§ 27 ThürKGG, Rechtsstellung des Verbandsvorsitzenden und der übrigen Verbandsräte

§ 27 ThürKGG
Thüringer Gesetz über die kommunale Gemeinschaftsarbeit (ThürKGG)
Landesrecht Thüringen
Titel: Thüringer Gesetz über die kommunale Gemeinschaftsarbeit (ThürKGG)
Normgeber: Thüringen
Amtliche Abkürzung: ThürKGG
Referenz: 2020-2
Abschnitt: Vierter Teil – Zweckverbände → 2. Abschnitt – Verfassung und Verwaltung
 

(1) Der Verbandsvorsitzende, seine Stellvertreter und die übrigen Mitglieder der Verbandsversammlung (Verbandsräte) sind ehrenamtlich tätig.

(2) Der Zweckverband entschädigt die Verbandsräte entsprechend den Bestimmungen der Thüringer Kommunalordnung über die Entschädigung ehrenamtlich tätiger Gemeindebürger.

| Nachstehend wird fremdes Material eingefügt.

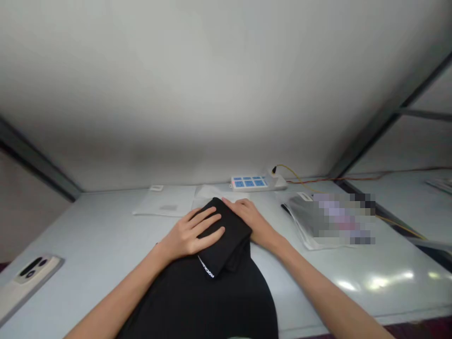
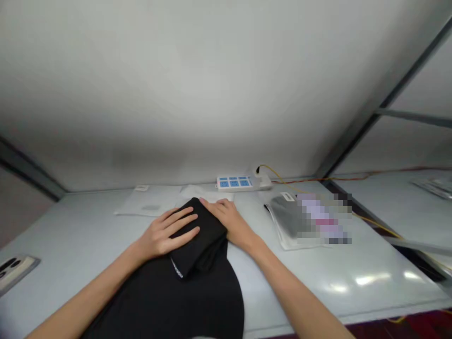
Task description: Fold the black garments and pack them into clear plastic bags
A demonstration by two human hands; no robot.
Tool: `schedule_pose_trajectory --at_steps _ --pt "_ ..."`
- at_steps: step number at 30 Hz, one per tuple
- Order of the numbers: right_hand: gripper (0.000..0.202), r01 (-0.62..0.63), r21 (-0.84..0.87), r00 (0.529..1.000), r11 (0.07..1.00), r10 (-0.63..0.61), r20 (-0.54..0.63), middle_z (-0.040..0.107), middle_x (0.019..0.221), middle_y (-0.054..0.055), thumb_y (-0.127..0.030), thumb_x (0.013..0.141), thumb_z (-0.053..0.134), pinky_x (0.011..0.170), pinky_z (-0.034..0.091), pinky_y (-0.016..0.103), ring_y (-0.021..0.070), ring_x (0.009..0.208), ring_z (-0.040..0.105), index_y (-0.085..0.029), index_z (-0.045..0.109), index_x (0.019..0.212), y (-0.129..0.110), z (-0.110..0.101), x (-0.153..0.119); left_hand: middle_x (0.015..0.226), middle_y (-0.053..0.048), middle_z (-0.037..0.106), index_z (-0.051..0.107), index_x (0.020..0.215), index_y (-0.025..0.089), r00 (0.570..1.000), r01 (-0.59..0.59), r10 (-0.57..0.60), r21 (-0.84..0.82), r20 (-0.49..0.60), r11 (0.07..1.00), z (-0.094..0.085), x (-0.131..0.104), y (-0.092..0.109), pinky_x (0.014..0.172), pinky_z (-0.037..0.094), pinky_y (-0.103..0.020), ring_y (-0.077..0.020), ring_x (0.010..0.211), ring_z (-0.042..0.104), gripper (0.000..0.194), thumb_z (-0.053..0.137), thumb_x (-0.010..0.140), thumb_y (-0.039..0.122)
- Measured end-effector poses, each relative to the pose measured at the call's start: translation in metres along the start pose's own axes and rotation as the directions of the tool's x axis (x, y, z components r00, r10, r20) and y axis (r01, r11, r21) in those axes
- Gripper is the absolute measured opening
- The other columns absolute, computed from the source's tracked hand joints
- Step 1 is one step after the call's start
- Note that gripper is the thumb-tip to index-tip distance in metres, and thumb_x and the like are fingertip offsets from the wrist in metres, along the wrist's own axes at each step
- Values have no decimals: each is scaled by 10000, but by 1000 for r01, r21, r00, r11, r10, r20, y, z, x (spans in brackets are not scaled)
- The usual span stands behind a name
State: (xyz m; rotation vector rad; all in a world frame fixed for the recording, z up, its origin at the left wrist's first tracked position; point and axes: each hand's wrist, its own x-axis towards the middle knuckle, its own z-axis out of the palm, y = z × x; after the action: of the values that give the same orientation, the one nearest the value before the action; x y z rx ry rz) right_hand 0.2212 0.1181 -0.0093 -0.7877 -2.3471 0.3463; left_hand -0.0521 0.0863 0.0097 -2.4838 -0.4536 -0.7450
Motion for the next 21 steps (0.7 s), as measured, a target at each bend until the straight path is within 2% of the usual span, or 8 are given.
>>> schedule_pose_trajectory --at_steps 4,8,9,11,14,16,18,21 --pt "697 -28 72 984 997 40 -174 683 1187 85 -85 962 433 945 545 435 234 1075 630 -324 290 1600 -1 5 0 1332 -151 681 625 1305 182 994 60 -58 -29 91 998 0 -4 -5 1003 561 -418 -291 1339 575 310 492 1030 130" --pt "551 -102 76 918 992 123 -377 720 1126 62 -140 987 458 968 544 429 223 1043 677 -301 444 1513 -3 10 0 1312 -139 696 628 1294 185 996 -26 38 -135 86 991 0 -4 -6 1039 544 -402 -267 1346 573 319 518 1007 98" --pt "507 -105 79 912 991 128 -390 726 1112 60 -152 990 465 958 550 419 221 1031 684 -293 493 1476 -4 11 0 1312 -130 697 637 1278 194 995 -51 62 -142 73 989 0 -3 -5 1057 532 -406 -267 1358 561 310 540 998 102" --pt "448 -67 92 932 993 96 -350 731 1124 62 -152 991 465 956 556 408 217 1052 685 -284 568 1407 -5 10 1 1307 -120 703 647 1252 199 997 -53 60 -130 48 990 0 -1 -2 1082 514 -419 -266 1353 565 290 559 991 109" --pt "418 9 117 965 993 22 -262 728 1176 74 -131 980 470 988 550 417 221 1121 670 -277 633 1337 -7 6 1 1274 -134 718 604 1309 182 998 68 -69 -104 -6 992 4 -2 -1 1122 477 -461 -244 1265 639 325 486 1015 113" --pt "419 9 141 971 990 25 -238 721 1209 76 -127 980 471 1007 544 421 221 1151 663 -276 639 1333 -7 4 1 1252 -151 723 535 1390 168 980 176 -186 -133 -66 975 8 -8 -2 1161 428 -515 -235 1202 677 377 436 1027 139" --pt "432 6 167 975 986 31 -221 719 1229 70 -132 979 468 1012 540 416 215 1155 664 -279 625 1354 -8 3 1 1251 -155 717 484 1436 160 937 306 -330 -189 -116 933 12 -16 -4 1136 461 -503 -236 1177 689 426 449 1012 169" --pt "455 -16 193 975 981 58 -217 719 1229 76 -135 954 490 1002 540 408 215 1141 670 -263 606 1375 -10 7 1 1233 -135 717 502 1410 164 827 509 -546 -237 -132 828 15 -25 -7 955 592 -365 -236 1125 709 460 514 951 173"
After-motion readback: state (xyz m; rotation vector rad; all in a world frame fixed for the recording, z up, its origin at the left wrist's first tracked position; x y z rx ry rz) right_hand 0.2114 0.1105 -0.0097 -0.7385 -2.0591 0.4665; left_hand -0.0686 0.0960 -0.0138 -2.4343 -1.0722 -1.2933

(3) Verbandsräte können nicht sein:

  1. 1.
    Beamte und hauptberufliche Angestellte des Zweckverbands;
  2. 2.
    leitende Beamte und leitende Angestellte von juristischen Personen oder sonstigen Organisationen des öffentlichen oder privaten Rechts, an denen der Zweckverband mit mehr als 50 vom Hundert beteiligt ist; eine entsprechende Beteiligung am Stimmrecht genügt;
  3. 3.
    Beamte und Angestellte der Aufsichtsbehörde, die unmittelbar mit Aufgaben der Aufsicht über Zweckverbände befasst sind. Satz 1 ist nicht anzuwenden, wenn Beamte während der Dauer des Ehrenamts ohne Dienstbezüge beurlaubt sind oder wenn ihre Rechte und Pflichten aus dem Dienstverhältnis wegen der Wahl in eine gesetzgebende Körperschaft ruhen; das gilt für Angestellte entsprechend.